What to work on:
Return, word for word, only the lines of the data below that lie between the line with "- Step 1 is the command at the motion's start" and the line with "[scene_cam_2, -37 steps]", those two lines included.

(Items listed in a dataset)
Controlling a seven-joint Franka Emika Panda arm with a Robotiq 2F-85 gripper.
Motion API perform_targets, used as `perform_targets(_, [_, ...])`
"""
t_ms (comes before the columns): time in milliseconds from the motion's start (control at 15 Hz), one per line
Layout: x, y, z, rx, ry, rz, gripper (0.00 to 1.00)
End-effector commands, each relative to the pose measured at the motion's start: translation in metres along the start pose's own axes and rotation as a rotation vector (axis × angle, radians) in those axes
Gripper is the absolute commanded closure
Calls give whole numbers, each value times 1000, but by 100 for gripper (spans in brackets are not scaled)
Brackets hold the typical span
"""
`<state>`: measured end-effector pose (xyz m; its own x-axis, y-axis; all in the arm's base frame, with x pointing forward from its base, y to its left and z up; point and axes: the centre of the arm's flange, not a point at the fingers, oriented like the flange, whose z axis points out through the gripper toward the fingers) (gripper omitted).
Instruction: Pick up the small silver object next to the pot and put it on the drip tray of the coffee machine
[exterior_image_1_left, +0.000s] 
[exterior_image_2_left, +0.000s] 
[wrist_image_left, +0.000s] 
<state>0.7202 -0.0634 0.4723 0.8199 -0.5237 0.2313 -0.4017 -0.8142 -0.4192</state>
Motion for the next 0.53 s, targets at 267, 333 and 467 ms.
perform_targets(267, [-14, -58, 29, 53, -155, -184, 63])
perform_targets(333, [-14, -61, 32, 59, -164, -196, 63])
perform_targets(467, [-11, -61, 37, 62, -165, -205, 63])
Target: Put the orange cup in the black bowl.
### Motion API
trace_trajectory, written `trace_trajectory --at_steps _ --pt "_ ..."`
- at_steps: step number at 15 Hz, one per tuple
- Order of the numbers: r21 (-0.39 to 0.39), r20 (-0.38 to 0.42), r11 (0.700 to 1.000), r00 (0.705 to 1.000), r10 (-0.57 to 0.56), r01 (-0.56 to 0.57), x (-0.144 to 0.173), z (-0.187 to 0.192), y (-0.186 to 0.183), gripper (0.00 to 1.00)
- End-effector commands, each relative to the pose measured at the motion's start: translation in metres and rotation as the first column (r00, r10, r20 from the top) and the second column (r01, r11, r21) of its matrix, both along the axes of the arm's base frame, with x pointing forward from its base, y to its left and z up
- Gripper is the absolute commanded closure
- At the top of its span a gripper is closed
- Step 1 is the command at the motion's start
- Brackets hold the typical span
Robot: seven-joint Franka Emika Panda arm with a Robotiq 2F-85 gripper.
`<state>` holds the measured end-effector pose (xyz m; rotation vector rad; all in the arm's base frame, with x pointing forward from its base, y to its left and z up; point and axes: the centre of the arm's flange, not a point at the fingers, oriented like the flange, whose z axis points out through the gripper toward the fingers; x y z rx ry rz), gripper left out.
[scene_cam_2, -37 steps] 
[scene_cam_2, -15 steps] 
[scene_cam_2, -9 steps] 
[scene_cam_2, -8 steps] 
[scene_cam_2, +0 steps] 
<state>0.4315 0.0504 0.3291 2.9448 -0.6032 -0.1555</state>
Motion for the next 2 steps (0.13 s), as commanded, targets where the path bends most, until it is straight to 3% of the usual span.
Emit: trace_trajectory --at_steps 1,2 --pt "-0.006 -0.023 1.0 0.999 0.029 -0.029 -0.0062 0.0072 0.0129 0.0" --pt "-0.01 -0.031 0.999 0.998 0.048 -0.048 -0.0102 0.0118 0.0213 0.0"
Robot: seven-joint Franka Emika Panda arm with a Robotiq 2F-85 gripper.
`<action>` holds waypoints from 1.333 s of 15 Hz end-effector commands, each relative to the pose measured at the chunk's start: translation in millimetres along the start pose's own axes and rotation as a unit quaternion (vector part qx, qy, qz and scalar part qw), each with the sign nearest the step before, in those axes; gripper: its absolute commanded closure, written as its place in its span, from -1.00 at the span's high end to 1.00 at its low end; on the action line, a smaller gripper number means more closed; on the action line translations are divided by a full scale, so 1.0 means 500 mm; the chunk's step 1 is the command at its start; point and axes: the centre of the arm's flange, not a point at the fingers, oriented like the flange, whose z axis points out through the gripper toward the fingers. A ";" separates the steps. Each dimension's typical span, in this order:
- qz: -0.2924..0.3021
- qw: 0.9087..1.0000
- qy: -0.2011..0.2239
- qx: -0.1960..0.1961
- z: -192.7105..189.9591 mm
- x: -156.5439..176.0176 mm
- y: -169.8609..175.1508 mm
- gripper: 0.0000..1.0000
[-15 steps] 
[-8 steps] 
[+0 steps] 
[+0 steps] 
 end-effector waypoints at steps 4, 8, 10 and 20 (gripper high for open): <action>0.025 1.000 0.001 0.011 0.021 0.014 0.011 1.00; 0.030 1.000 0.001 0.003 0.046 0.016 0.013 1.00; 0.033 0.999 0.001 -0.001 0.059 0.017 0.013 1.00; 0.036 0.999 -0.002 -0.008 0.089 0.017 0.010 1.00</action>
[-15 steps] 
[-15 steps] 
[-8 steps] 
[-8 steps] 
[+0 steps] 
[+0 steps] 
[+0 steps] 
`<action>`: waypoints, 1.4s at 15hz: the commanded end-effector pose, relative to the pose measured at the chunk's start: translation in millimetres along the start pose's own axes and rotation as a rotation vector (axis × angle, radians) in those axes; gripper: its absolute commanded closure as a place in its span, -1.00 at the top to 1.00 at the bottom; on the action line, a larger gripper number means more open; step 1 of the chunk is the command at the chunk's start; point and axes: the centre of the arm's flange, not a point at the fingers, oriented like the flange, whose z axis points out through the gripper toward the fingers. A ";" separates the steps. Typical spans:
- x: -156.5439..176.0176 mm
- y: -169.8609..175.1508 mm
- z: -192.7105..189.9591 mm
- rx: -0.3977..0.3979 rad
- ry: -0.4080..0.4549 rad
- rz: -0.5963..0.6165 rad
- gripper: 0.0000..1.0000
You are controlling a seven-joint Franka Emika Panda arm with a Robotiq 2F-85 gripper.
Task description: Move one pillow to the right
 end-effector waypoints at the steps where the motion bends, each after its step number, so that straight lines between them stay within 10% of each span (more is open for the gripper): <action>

Result for this task:
- Step 1 is the command at the motion's start
- Brackets hold the typical span
Robot: seven-joint Franka Emika Panda arm with a Robotiq 2F-85 gripper.
`<state>` holds the measured end-effector pose (xyz m; rotation vector rad; all in the arm's base frame, with x pointing forward from its base, y to its left and z up; point and axes: the centre of the arm's flange, not a point at the fingers, oriented like the flange, whose z axis points out through the gripper toward the fingers; x y z rx ry rz), gripper left out.
[scene_cam_2, -37 steps] 

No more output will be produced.